The Psyche of the Proletarian Child


First published: as Die Seele des proletarischen Kindes (Dresden: Verlag am anderen Ufer, 1925), 203-205. Published in The Weimar Republic Sourcebook, Kaes et al.


Proletarian youth challenged the principle of authority for the first time in June 1919 when a number of young workers abandoned Free Socialist Youth in order not to oppose from within an authoritarian organization (which was an appendage of the parties) but to adopt a new position of their own. “Where are the leaders of the young,” ran a manifesto of these young people on this occasion, “who have not run their heads up against ‘fatherly benevolence’ and the ‘well-intentioned advice’ of older men?

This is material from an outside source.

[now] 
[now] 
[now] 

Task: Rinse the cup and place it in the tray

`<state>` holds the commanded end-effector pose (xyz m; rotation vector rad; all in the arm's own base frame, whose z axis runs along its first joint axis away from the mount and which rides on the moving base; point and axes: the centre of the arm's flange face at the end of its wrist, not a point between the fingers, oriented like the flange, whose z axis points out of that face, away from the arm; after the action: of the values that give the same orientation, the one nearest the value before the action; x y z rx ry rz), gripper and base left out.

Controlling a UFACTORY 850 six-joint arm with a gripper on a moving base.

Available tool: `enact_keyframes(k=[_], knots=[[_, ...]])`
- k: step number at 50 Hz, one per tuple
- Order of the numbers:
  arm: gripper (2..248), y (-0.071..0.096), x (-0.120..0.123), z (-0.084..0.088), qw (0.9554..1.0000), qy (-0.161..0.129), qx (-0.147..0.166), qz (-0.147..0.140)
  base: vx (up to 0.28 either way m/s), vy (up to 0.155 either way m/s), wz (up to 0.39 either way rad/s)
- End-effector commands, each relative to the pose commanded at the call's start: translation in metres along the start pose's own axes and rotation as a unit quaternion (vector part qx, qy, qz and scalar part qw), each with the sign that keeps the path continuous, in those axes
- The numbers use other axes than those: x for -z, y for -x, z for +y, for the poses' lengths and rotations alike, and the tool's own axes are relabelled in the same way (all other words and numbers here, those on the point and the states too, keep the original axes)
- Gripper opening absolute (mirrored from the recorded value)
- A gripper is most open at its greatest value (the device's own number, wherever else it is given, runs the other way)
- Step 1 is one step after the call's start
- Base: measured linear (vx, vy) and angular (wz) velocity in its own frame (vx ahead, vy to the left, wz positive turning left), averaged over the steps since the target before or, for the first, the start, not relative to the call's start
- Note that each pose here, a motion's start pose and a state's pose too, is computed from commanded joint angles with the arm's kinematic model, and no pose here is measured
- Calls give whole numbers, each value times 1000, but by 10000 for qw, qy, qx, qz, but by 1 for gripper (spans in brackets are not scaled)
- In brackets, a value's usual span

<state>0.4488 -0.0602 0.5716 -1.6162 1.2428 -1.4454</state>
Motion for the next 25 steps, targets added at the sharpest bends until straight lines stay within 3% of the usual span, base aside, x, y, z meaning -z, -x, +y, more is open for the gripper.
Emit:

It is high time that an end be put to the fairy tale of disinterested and selfless friendship of age to youth.”

This youth – anarchistic youth, as they called themselves – refused utterly, decisively, and consistently all membership in any sort of party or union and all tutelage of whatever form by any organization of adults. Indeed when the syndicalists – an organization with a federal basis – mistakenly passed a resolution that obligated “all organizations and executive committees to initiate syndicalist youth groups everywhere,” the young proletarian anarchists made a great commotion rebelling against it. “Just as you struggle against the thought that socialism can be initiated centrally from the top down by decree,” they called out to the syndicalists in their publication, “we reject the idea that a youth movement be initiated by a congress resolution and by older people.” This led to conflicts in which the old struggle between fathers and sons was identically repeated – conflicts in which the profound leaning toward a mentality anchored in authoritarianism of even the best a d purest among the syndicalist champions was betrayed. Their threat that the rebellion of the young would force them to apply “the whole of their authority as fathers” was the most embarrassing unmasking, for behind the masks of the nicest socialist language there peered out for an instant the face of an extreme bourgeois despotism. The syndicalists still enjoyed the success of having an anarcho-syndicalist youth organization come into being, a fatal success for this appendage of the syndicalist union is the weakest, most powerless, final offshoot of the authoritarian youth movement born of the instinct for power and the drive for domination, which, in its deepest foundations, has nothing to do with socialism.

Socialism is precisely community, and community is the antipode to domination, authority, and violence. To hold authority as distant as possible means to be closest to socialism. That is why the anarchist youth groups – isolated, not very strong, but unshakable in their fundamentally nonauthoritarian attitude – which have joined together in a revolutionary community as “free youth,” as well as the youth groups of the General Workers’ Union, are today the vanguard and apex of the proletarian march toward the socialist goal. By virtue of their mental disposition, it is they who are most clearly called to the new work, they who are the chosen ones.